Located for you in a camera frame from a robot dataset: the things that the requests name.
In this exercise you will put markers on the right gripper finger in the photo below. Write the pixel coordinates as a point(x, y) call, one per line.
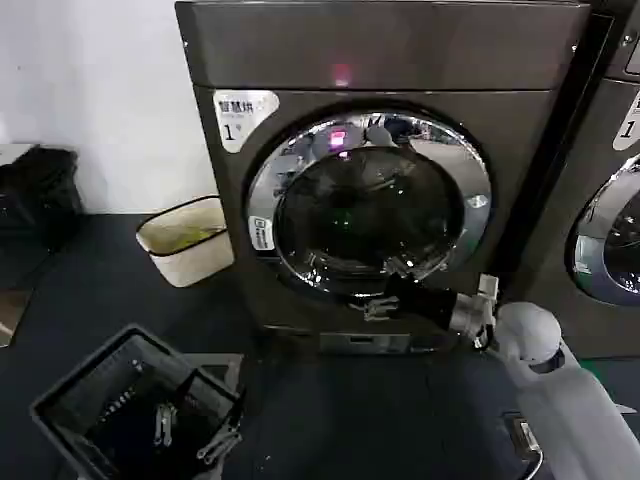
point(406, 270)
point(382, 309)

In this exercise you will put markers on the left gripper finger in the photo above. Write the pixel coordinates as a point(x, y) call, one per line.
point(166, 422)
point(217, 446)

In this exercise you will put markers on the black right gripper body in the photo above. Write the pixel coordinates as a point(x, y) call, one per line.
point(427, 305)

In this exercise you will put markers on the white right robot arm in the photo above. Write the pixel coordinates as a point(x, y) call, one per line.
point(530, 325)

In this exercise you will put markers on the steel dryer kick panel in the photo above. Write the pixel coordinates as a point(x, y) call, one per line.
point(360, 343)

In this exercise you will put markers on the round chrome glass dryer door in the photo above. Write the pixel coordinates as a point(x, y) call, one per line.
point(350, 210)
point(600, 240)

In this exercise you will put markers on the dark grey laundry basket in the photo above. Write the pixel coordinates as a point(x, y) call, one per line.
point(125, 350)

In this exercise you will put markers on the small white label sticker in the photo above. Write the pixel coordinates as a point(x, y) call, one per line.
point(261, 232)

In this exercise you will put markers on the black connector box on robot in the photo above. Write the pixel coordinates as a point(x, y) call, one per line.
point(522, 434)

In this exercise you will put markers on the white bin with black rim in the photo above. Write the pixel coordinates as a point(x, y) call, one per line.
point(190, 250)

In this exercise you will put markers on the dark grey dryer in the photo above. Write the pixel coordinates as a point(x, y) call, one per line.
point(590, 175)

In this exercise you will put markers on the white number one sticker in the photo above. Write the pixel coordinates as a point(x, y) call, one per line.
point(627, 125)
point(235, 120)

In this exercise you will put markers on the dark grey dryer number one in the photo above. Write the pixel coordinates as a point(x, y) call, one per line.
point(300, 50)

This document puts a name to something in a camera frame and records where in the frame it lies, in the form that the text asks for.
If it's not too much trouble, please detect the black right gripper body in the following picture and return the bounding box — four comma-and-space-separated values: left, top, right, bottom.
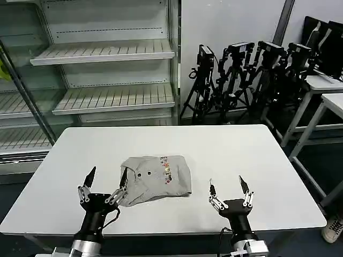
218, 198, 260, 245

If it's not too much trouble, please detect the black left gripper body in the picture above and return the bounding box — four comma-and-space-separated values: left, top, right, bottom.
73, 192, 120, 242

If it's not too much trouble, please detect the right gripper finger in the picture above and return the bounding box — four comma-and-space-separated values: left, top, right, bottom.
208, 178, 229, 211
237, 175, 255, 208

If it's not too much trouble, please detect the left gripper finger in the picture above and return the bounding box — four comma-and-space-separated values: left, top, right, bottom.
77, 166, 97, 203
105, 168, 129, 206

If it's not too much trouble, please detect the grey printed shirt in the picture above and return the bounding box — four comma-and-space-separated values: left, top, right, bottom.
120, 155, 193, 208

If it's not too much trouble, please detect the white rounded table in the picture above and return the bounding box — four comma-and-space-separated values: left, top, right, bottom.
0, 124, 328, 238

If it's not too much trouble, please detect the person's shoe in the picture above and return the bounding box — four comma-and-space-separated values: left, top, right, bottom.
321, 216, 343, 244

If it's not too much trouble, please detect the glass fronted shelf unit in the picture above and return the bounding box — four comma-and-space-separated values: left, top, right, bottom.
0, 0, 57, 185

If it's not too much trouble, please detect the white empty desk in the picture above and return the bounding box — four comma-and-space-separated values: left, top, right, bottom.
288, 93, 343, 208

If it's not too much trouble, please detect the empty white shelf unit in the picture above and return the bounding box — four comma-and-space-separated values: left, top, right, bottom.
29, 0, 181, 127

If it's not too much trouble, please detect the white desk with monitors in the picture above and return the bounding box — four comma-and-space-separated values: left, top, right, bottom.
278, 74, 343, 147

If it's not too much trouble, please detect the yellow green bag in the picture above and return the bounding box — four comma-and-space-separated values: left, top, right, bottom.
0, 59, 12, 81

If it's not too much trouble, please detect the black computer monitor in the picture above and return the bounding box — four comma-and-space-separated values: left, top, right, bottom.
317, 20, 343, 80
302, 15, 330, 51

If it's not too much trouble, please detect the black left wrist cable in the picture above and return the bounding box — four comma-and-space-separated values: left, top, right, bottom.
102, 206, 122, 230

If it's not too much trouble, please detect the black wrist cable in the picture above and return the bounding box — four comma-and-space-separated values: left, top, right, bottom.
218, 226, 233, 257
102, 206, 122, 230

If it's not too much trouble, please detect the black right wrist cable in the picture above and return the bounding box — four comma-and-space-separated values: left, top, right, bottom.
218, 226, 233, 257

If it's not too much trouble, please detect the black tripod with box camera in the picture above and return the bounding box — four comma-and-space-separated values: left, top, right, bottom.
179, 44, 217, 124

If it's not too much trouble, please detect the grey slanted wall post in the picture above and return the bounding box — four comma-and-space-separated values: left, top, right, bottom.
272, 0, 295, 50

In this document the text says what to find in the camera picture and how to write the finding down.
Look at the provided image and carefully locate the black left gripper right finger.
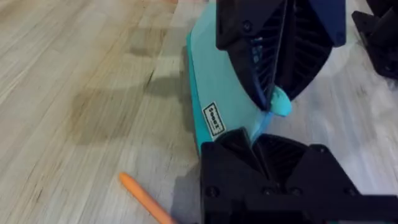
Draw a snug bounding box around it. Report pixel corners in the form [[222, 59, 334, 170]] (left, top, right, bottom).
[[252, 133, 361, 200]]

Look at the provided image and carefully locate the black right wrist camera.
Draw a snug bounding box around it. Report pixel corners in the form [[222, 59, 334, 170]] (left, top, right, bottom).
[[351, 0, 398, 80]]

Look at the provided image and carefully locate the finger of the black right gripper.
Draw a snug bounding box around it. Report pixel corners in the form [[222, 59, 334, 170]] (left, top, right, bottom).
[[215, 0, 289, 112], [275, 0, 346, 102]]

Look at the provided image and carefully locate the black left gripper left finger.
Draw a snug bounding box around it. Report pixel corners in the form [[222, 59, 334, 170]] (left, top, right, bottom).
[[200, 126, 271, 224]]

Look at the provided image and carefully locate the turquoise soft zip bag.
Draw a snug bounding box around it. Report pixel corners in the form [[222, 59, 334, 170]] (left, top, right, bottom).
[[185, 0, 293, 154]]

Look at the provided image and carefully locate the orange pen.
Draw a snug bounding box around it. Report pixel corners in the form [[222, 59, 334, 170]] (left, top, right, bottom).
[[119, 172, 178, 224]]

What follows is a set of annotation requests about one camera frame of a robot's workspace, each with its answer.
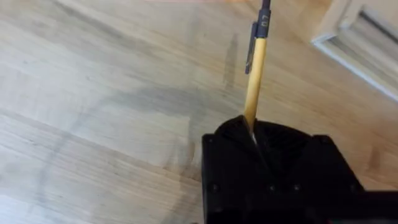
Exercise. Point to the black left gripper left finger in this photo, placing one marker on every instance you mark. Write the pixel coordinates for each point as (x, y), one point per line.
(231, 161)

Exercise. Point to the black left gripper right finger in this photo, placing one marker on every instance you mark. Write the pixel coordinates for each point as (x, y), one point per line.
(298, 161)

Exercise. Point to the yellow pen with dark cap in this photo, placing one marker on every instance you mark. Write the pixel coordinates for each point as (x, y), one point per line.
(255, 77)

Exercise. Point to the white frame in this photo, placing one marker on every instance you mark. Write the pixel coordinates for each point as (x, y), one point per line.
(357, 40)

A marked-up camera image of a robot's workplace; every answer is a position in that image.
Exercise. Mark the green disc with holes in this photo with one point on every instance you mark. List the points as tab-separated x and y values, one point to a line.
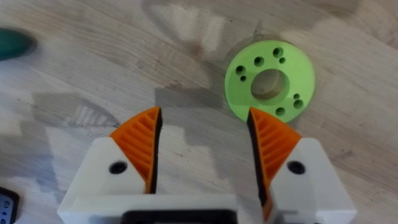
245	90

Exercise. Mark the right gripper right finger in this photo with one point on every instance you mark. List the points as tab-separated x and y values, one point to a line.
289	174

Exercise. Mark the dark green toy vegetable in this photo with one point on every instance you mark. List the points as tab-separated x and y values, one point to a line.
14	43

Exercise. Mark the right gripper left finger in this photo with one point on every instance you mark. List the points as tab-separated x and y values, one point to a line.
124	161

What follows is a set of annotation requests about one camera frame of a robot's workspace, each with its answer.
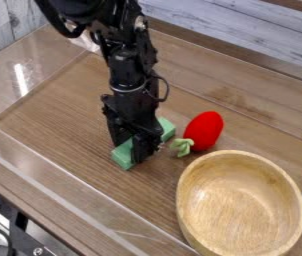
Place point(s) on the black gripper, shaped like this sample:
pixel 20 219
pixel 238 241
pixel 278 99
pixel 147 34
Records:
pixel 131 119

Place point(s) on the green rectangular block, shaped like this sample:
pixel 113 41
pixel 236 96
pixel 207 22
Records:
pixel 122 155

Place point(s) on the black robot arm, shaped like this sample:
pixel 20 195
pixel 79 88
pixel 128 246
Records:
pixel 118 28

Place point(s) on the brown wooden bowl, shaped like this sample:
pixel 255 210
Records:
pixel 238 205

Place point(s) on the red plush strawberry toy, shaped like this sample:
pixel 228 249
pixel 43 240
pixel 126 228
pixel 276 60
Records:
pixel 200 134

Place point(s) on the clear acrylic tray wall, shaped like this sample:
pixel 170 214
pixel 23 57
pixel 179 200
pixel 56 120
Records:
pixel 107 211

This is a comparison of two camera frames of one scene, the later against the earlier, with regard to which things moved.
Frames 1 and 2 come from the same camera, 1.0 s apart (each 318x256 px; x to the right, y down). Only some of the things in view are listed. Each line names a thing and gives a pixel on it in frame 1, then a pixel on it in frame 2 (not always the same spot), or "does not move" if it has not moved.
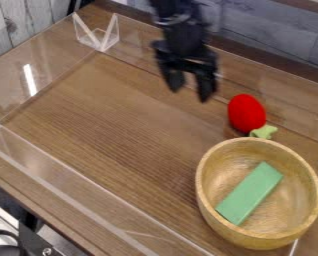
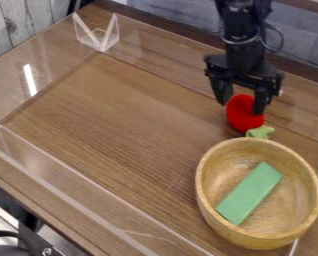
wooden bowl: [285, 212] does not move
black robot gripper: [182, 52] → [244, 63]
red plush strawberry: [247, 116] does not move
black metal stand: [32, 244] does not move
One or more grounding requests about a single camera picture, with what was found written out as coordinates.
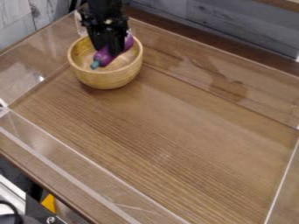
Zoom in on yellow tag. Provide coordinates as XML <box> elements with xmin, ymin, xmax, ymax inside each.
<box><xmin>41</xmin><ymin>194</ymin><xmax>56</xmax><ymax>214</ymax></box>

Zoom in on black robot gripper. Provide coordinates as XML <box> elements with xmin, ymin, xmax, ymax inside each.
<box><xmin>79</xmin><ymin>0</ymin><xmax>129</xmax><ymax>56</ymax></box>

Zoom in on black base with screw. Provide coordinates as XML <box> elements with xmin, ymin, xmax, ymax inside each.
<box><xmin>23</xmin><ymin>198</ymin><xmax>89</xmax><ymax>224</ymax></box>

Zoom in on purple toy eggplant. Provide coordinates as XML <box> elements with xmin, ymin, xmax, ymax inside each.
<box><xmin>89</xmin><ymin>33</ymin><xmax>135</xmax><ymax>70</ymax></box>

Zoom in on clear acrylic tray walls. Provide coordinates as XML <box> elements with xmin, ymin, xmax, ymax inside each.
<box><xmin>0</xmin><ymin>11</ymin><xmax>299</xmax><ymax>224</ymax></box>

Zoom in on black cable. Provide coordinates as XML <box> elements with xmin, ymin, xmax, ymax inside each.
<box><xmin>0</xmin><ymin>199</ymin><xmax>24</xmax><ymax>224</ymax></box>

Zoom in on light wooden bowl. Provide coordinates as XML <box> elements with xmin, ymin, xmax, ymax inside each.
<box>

◆ ◆ ◆

Work item
Please report all lines in the entries where "tray" appears.

Written response
Place point(s) on the clear acrylic tray wall, shaped like this sample:
Zoom in on clear acrylic tray walls. Provide coordinates as XML <box> elements with xmin, ymin, xmax, ymax inside each.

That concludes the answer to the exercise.